My 09 Lux only has about 6000 miles but when I bought it I expected to replace the OE tires right away. I had done my homework and came up with the Dunlop SP Sport Signature as the best bet, at a good price too.
What I didn't expect was how much I liked the OE tires. The Goodyear Eagle LS-2's that came with it really surprised me. A little loud on the road but the grip is nice. That said, when they wear out (sooner than later most likely) I'll put the Dunlops on, but if I'm not happy with them I don't have a problem going back to the Goodyears.


----------



## cb391 (Mar 12, 2006)

*Re: Eos Replacement Tires (PaulZooms)*

I actually liked the Michelins.

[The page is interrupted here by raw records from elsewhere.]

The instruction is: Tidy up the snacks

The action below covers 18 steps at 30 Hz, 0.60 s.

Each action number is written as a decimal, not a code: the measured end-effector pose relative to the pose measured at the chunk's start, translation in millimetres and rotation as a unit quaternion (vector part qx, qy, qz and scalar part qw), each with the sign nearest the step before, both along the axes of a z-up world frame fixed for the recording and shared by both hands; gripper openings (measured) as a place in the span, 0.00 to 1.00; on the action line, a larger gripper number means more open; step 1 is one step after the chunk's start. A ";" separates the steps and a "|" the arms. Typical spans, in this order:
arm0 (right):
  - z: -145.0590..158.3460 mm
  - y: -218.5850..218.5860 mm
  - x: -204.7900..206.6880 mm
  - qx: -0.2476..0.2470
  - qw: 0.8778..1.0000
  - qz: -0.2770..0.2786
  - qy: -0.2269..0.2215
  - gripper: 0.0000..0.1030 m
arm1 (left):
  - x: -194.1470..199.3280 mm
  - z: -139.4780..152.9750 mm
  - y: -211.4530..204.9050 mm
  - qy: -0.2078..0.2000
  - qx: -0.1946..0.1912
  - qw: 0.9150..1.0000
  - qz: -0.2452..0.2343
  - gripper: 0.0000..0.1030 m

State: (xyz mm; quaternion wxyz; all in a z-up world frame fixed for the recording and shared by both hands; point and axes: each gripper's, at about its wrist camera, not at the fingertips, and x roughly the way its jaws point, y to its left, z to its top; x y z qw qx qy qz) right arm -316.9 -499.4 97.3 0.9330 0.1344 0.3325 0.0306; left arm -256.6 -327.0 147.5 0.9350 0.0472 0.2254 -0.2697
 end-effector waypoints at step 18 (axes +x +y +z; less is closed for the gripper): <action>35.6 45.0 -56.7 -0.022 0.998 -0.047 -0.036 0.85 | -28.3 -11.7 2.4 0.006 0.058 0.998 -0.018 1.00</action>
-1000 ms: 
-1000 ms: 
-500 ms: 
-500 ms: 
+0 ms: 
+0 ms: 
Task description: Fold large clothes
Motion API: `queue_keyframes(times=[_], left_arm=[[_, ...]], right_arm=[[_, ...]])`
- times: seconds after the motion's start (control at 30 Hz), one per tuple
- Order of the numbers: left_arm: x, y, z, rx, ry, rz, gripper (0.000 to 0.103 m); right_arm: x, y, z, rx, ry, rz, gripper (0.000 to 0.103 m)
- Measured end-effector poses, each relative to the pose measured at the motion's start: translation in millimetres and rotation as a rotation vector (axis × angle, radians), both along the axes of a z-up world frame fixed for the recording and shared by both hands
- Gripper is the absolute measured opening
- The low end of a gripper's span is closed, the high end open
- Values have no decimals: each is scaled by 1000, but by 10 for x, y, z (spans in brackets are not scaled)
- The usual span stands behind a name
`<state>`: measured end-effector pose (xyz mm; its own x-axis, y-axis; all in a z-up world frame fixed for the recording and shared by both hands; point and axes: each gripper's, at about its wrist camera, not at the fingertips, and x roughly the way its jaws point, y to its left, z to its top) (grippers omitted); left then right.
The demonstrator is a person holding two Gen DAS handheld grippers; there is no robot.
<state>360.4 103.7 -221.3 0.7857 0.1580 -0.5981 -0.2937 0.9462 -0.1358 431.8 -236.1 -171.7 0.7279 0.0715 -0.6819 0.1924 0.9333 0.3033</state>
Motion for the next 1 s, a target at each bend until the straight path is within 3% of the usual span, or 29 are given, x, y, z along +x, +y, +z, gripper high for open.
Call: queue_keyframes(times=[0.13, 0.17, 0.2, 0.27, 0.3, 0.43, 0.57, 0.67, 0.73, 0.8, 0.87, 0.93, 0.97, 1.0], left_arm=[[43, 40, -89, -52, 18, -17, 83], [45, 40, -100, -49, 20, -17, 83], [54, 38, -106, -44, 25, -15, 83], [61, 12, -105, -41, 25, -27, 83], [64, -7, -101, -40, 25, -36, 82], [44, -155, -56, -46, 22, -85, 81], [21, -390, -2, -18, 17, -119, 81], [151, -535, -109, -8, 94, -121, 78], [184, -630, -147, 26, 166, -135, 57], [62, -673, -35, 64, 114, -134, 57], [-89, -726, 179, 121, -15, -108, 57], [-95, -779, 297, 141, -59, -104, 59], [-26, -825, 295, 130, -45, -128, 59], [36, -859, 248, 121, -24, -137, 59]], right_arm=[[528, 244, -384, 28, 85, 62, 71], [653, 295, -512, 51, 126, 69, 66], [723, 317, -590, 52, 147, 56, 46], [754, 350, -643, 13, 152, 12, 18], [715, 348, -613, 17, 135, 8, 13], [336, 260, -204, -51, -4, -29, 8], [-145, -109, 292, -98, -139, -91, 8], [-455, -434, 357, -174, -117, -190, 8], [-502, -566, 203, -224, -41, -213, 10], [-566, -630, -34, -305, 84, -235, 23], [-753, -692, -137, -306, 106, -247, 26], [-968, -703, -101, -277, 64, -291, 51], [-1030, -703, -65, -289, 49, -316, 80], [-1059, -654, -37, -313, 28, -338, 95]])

I had 27,000 miles on mine when I hit a pothole and ruined 2 of them. The tread was good and the they rode and drove well except for snow and probably only snow tires would fix that. The Michelins are pricey ($200 per) so I bought some Yokohama YK520s. They are much cheaper but some things to be aware of. Yokohama's warranty for 45 series and lower is not as good. They are not listed as XL series which VW recommends. If you buy them at Discount Tires, they list them as XL. As for performance they drive well and don't seem to squeal as much when they spin. The handling is very good and the ride is about the same as the Michelins. They road noise is also similar. They handle wet real well but can't say what snow will bring. They do tend to have that out of round feeling when the car sits overnight especially when cool out. And the balance is a bit off. Don't know if it is the tires or because of installation. I will find out next week when I get them rotated. Oh and the treadwear after 7,000 miles seems to be holding up pretty good.


----------



## justme97 (May 23, 2006)

*Re: Eos Replacement Tires (cb391)*

I bought sumitimo (sp?) htz III summer tires off tirerack to replace mine (they were the 18s). 
I love them so far. Being summer tires they grip better at launch and handle waaaaaaaaay better but the one suprising thing from these cheap summer tires is how much better they seem to resist punctures over the stock tires..


----------



## GT17V (Aug 7, 2001)

*Re: Eos Replacement Tires (PaulZooms)*


_Quote, originally posted by *PaulZooms* »_Hi, my first new topic!
My Michellin Pilot HXMXM M+S OE tires are Kaput at 25K miles. I've never been that happy with them, so no biggee. (They wore out quickly and were very prone to squealing on launch) 
I am considering the following tires, but am open to others that members have had good experiences with:
- Pirrelli PZERO NERO ALL SEASON;
- Dunlop SP Sport Signature or Sport Maxx;
- Continental ExtremeContact DWS or ProContact;
- GoodYear Eagle GT or F1; or, the flyer
- Nokian WRG2.
FWIW, I struggled with the search function for awhile before starting this topic - I'm pretty sure this has been discussed before, but I am at a loss to find the topics with Search.
So, what have you put on your Eos when the OE tires wore out? How do you like them? What is good or bad about them?
Thanks!

_Modified by PaulZooms at 8:57 PM 11-2-2009_

_Modified by PaulZooms at 9:01 PM 11-2-2009_

If you plan on driving them in the snow also, being in CO...
Conti Extreme Contact DWS
Nokian WR G2


----------



## PaulZooms (Dec 16, 2006)

*Re: Eos Replacement Tires (noshtzy)*


_Quote, originally posted by *noshtzy* »_..What I didn't expect was how much I liked the OE tires. The Goodyear Eagle LS-2's that came with it really surprised me. A little loud on the road but the grip is nice... 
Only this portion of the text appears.